WORK REQUIRED:
Could you please output all of the data exactly, without the images?

SOURCE MATERIAL:
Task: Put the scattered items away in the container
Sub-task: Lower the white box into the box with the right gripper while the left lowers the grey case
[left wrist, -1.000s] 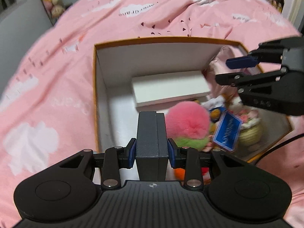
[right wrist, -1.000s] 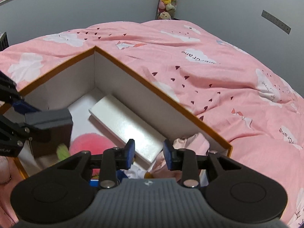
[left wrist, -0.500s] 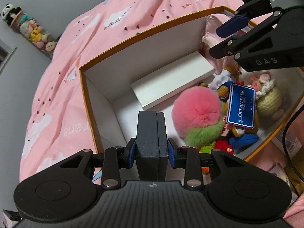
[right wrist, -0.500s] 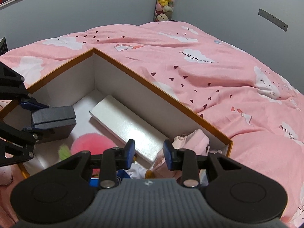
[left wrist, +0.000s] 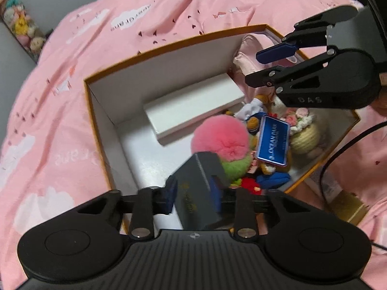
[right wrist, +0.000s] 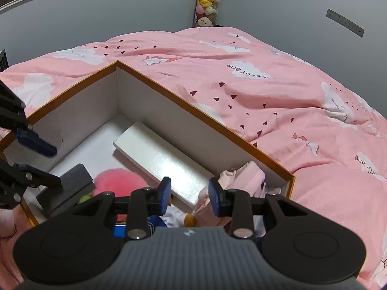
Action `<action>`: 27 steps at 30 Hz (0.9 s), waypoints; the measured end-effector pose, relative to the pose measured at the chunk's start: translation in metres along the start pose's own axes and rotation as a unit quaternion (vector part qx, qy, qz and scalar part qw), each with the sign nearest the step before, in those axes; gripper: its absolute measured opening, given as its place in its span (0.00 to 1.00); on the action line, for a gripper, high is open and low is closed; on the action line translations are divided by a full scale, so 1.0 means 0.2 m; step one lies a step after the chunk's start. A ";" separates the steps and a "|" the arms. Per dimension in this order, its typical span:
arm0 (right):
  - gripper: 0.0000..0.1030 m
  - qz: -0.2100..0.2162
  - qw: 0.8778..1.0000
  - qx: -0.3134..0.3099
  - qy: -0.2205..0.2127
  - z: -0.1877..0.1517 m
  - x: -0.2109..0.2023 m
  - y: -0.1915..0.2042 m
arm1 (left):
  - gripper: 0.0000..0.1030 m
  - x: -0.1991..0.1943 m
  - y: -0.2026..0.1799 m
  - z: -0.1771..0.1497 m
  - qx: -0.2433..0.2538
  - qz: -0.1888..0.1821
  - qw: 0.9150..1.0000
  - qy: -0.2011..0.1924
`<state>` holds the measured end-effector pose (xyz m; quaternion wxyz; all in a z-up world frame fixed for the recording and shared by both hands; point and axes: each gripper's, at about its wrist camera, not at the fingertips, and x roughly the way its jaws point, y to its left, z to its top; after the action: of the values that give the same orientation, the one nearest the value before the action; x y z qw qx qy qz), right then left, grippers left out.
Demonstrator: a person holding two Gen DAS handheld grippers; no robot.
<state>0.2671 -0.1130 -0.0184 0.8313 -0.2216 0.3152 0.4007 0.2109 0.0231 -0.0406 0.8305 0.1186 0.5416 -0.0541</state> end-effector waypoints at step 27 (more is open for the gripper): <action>0.36 0.018 1.000 0.014 0.007 -0.01 0.03 0.00 | 0.17 0.03 0.10 0.05 -0.059 -0.030 0.997 0.032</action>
<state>0.2696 -0.1113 -0.0249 0.8248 -0.2066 0.3305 0.4096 0.2272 0.0406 -0.0394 0.8163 0.0544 0.5734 -0.0432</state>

ANSWER TO THIS EXERCISE:
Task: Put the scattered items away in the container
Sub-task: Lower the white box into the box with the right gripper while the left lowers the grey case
[left wrist, -1.000s] 
[right wrist, -1.000s] 
[left wrist, -0.500s] 
[right wrist, -0.500s] 
[left wrist, +0.000s] 
[right wrist, +0.000s] 
Action `<action>`: 27 steps at 30 Hz (0.9 s), waypoints; the measured end-effector pose, relative to the pose measured at the chunk's start: translation in metres along the start pose's own axes and rotation as a unit quaternion (vector part qx, qy, qz and scalar part qw), each with the sign nearest the step before, in those axes; gripper: its absolute measured opening, given as its place in its span (0.00 to 1.00); on the action line, for a gripper, high is open and low is closed; on the action line translations are divided by a full scale, so 1.0 means 0.2 m; step one lies a step after the chunk's start. A ";" separates the steps and a "|" the arms. Per dimension in this order, its typical span:
arm0 (right):
  - gripper: 0.0000..0.1030 m
  - qz: -0.2100..0.2162
  - qw: 0.8778..1.0000
  - qx: -0.3134..0.3099
  - qy: -0.2205..0.2127
  - z: -0.1877..0.1517 m
  - x: -0.2109..0.2023 m
  - y: -0.1915..0.2042 m
arm1 (left):
  - gripper: 0.0000..0.1030 m
  - x: -0.1991..0.1943 m
  - y: -0.2026..0.1799 m
  - z: -0.1771..0.1497 m
  - qx: -0.2433..0.2538
  - qz: -0.1888..0.1821
  - qw: 0.9150..1.0000
  - qy: -0.2011..0.1924
`<state>` holds the measured end-effector pose (xyz m; quaternion wxyz; all in a z-up world frame fixed for the recording and shared by both hands; point and axes: each gripper's, at about its wrist camera, not at the fingertips, and x roughly the way its jaws point, y to its left, z to its top; after the action: of the values that give the same orientation, the one nearest the value before the action; x y z qw qx qy qz), right then left, grippers left out.
Demonstrator: a person holding two Gen DAS handheld grippers; no robot.
<state>0.2671 -0.1130 -0.0184 0.8313 -0.2216 0.3152 0.4007 0.2109 0.0231 -0.0406 0.8305 0.1186 0.5416 -0.0541</state> end-effector waypoints at step 27 (more is open for the gripper): <action>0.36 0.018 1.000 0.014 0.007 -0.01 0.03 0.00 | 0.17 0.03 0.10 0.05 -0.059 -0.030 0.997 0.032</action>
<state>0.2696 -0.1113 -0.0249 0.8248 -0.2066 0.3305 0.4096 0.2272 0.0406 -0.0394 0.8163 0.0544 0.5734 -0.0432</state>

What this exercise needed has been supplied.